▶ **Brief**:
From the first line to the last, print the data exactly.

***** Input data

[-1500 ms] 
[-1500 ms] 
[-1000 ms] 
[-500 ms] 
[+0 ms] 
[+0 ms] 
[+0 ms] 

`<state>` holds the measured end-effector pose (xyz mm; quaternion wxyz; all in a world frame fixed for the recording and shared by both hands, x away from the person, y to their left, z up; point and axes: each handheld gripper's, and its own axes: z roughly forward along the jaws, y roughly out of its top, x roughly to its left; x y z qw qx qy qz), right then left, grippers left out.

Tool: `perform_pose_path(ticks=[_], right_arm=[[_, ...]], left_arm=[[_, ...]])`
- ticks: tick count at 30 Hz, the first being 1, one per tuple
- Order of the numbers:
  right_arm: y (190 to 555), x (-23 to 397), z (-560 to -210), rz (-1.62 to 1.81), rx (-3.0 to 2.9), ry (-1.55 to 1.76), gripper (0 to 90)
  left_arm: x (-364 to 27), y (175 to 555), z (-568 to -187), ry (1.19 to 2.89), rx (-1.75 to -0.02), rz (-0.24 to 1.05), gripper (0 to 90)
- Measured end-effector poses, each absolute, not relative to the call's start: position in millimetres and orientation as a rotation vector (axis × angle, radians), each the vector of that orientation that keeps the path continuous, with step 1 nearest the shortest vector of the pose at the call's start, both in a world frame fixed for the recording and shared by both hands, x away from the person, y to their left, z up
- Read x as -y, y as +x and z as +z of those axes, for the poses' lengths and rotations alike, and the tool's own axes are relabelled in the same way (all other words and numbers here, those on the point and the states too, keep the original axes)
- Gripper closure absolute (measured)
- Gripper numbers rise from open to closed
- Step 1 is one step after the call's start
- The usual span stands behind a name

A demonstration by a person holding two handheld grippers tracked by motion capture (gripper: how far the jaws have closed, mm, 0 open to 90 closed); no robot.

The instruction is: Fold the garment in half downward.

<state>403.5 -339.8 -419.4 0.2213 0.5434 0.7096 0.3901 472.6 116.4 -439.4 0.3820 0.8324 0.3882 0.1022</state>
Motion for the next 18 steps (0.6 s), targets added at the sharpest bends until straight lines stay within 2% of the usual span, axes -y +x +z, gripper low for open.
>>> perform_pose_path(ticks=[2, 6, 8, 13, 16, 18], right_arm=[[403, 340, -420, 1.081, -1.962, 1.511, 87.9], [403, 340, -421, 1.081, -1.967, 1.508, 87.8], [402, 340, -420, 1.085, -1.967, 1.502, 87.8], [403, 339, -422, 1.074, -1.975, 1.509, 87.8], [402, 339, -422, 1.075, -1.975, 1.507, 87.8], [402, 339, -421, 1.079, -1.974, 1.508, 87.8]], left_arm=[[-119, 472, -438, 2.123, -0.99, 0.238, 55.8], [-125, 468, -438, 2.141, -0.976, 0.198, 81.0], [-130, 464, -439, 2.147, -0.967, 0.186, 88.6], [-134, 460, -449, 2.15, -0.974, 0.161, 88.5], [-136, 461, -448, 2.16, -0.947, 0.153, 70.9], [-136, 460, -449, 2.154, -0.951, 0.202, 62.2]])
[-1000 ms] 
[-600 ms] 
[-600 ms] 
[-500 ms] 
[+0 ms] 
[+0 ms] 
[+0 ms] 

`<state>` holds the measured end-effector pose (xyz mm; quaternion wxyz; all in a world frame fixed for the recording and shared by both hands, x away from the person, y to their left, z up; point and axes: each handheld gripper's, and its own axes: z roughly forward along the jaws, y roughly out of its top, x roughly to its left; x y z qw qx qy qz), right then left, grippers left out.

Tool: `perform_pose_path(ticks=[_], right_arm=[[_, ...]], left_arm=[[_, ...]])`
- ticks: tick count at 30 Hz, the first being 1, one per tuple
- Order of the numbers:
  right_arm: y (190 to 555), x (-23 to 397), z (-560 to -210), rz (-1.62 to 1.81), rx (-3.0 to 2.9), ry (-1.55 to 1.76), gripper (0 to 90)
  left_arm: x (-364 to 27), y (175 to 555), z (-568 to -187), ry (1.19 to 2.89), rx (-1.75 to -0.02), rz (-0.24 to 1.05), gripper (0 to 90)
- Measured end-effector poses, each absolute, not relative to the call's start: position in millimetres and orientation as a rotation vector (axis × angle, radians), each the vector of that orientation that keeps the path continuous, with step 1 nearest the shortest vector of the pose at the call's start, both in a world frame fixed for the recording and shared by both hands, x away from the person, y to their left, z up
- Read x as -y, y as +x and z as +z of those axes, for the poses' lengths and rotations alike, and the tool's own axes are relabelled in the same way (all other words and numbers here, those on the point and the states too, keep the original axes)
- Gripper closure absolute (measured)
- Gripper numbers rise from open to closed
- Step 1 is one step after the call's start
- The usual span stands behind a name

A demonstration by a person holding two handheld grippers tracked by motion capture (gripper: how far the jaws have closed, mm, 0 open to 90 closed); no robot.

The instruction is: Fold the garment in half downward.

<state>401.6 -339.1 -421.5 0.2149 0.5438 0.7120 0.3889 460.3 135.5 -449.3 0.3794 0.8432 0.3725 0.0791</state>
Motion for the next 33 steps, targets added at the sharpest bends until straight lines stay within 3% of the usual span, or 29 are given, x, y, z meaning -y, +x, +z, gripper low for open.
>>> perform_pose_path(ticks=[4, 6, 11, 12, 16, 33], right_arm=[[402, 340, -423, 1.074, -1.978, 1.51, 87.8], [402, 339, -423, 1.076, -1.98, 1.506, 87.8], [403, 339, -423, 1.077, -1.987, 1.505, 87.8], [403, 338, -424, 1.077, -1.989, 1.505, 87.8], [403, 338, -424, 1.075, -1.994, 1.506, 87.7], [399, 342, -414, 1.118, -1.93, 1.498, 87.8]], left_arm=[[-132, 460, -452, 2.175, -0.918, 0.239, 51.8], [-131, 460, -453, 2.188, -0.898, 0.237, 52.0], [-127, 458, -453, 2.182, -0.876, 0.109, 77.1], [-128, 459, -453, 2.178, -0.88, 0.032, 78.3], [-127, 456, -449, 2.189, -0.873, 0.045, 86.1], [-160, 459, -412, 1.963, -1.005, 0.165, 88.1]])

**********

▶ **Exercise result**:
[-1500 ms] 
[-1500 ms] 
[-1000 ms] 
[-500 ms] 
[+0 ms] 
[+0 ms] 
[+0 ms] 

`<state>` holds the measured end-effector pose (xyz mm; quaternion wxyz; all in a world frame fixed for the recording and shared by both hands, x away from the person, y to their left, z up; point and axes: each handheld gripper's, and its own axes: z roughly forward along the jaws, y roughly out of its top, x roughly to its left; x y z qw qx qy qz), right then left, grippers left out.

Tool: `perform_pose_path(ticks=[_], right_arm=[[_, ...]], left_arm=[[_, ...]])`
- ticks: tick count at 30 Hz, the first being 1, one per tuple
- Order of the numbers:
  right_arm: y (190 to 555), x (-23 to 397), z (-560 to -210), rz (-1.62 to 1.81), rx (-3.0 to 2.9), ry (-1.55 to 1.76), gripper (0 to 90)
  left_arm: x (-364 to 27), y (175 to 555), z (-568 to -187), ry (1.19 to 2.89), rx (-1.75 to -0.02), rz (-0.24 to 1.05), gripper (0 to 90)
- Measured end-effector poses, each absolute, not relative to the call's start: position in millimetres and orientation as a rotation vector (axis × angle, radians), each the vector of that orientation that keeps the path continuous, with step 1 nearest the shortest vector of the pose at the call's start, both in a world frame fixed for the recording and shared by both hands, x away from the person, y to their left, z up
- Read x as -y, y as +x and z as +z of those axes, for the poses' lengths and rotations alike, and the tool's own axes are relabelled in the same way (all other words and numbers here, those on the point and the states too, keep the original axes)
- Gripper closure absolute (measured)
- Gripper numbers rise from open to closed
- Step 1 is one step after the call's start
- The usual span stands behind a name

A demonstration by a person holding two handheld grippers tracked by motion capture (gripper: how far the jaws have closed, mm, 0 open to 90 closed); no robot.

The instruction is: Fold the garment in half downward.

<state>403.5 -339.8 -419.4 0.2213 0.5434 0.7096 0.3901 472.6 116.4 -439.4 0.3820 0.8324 0.3882 0.1022</state>
Motion for the next 18 steps (0.6 s), targets added at the sharpest bends until straight lines stay within 2% of the usual span, axes -y +x +z, gripper low for open.
>>> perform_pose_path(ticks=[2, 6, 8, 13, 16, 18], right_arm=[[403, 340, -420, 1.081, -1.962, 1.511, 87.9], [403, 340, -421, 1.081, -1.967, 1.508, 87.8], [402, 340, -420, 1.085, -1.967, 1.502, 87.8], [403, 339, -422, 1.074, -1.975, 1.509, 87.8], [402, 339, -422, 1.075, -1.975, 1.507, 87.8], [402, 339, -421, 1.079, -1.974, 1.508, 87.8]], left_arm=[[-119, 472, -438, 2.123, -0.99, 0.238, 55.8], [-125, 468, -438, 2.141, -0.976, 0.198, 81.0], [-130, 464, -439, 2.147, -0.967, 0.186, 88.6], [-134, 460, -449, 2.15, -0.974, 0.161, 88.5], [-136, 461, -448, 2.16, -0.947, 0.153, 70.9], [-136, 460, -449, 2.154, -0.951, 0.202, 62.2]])
[-1000 ms] 
[-600 ms] 
[-600 ms] 
[-500 ms] 
[+0 ms] 
[+0 ms] 
[+0 ms] 

`<state>` holds the measured end-effector pose (xyz mm; quaternion wxyz; all in a world frame fixed for the recording and shared by both hands, x away from the person, y to their left, z up; point and axes: each handheld gripper's, and its own axes: z roughly forward along the jaws, y roughly out of its top, x roughly to its left; x y z qw qx qy qz), right then left, grippers left out.

Tool: `perform_pose_path(ticks=[_], right_arm=[[_, ...]], left_arm=[[_, ...]])`
- ticks: tick count at 30 Hz, the first being 1, one per tuple
- Order of the numbers:
  right_arm: y (190 to 555), x (-23 to 397), z (-560 to -210), rz (-1.62 to 1.81), rx (-3.0 to 2.9), ry (-1.55 to 1.76), gripper (0 to 90)
  left_arm: x (-364 to 27), y (175 to 555), z (-568 to -187), ry (1.19 to 2.89), rx (-1.75 to -0.02), rz (-0.24 to 1.05), gripper (0 to 90)
- Measured end-effector poses, each absolute, not relative to the call's start: position in millimetres and orientation as a rotation vector (axis × angle, radians), each the vector of that orientation that keeps the path continuous, with step 1 nearest the shortest vector of the pose at the call's start, both in a world frame fixed for the recording and shared by both hands, x away from the person, y to their left, z up
- Read x as -y, y as +x and z as +z of those axes, for the poses' lengths and rotations alike, and the tool's own axes are relabelled in the same way (all other words and numbers here, those on the point and the states too, keep the original axes)
- Gripper closure absolute (measured)
- Gripper numbers rise from open to closed
- Step 1 is one step after the call's start
- The usual span stands behind a name

A demonstration by a person holding two handheld grippers tracked by motion capture (gripper: how far the jaws have closed, mm, 0 open to 90 closed); no robot.

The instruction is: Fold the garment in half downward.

<state>401.6 -339.1 -421.5 0.2149 0.5438 0.7120 0.3889 460.3 135.5 -449.3 0.3794 0.8432 0.3725 0.0791</state>
Motion for the next 33 steps, targets added at the sharpest bends until straight lines stay within 3% of the usual span, or 29 are given, x, y, z meaning -y, +x, +z, gripper low for open.
>>> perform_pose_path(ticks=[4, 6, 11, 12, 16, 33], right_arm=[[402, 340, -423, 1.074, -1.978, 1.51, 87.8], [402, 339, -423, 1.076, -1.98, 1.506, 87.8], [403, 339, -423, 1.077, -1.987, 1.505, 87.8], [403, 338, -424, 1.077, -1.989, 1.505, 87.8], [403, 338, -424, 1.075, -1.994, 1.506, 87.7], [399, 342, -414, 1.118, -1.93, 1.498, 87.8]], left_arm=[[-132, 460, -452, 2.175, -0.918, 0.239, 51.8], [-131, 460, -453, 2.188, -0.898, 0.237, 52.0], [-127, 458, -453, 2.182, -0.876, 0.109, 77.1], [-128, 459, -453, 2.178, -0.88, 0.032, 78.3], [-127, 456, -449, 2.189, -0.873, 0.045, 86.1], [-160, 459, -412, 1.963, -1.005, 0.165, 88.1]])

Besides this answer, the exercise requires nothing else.